• **WORK REQUEST**: Nothing should appear in the answer except the lines from the one containing "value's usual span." through the end of the records below, written out exactly.

• **GIVEN RECORDS**:
=== Begin Enclosure ===

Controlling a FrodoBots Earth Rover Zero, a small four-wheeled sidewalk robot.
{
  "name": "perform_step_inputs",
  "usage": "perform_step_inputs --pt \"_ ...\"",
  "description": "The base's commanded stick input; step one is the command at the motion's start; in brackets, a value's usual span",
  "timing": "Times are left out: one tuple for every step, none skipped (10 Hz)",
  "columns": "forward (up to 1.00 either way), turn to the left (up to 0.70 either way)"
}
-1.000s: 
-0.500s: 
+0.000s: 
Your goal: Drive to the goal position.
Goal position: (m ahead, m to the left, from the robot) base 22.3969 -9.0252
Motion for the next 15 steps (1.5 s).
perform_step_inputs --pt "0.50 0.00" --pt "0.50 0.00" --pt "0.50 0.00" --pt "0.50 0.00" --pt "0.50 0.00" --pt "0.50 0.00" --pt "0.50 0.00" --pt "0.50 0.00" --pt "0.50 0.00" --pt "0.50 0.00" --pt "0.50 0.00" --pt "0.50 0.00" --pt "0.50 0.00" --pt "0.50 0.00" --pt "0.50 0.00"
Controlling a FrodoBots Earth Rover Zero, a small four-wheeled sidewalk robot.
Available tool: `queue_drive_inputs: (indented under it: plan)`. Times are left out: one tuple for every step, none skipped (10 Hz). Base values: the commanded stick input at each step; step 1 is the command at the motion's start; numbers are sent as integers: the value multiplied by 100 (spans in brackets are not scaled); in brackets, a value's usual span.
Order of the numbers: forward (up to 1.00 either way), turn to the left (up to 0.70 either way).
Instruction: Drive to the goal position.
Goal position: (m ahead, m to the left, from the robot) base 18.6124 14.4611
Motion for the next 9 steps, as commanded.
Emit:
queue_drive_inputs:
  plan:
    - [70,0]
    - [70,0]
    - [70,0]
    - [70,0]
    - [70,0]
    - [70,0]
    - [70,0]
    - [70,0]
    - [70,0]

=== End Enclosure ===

• **ANSWER FOR THE TASK**:
Available tool: `queue_drive_inputs: (indented under it: plan)`. Times are left out: one tuple for every step, none skipped (10 Hz). Base values: the commanded stick input at each step; step 1 is the command at the motion's start; numbers are sent as integers: the value multiplied by 100 (spans in brackets are not scaled); in brackets, a value's usual span.
Order of the numbers: forward (up to 1.00 either way), turn to the left (up to 0.70 either way).
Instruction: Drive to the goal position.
Goal position: (m ahead, m to the left, from the robot) base 18.6124 14.4611
Motion for the next 9 steps, as commanded.
Emit:
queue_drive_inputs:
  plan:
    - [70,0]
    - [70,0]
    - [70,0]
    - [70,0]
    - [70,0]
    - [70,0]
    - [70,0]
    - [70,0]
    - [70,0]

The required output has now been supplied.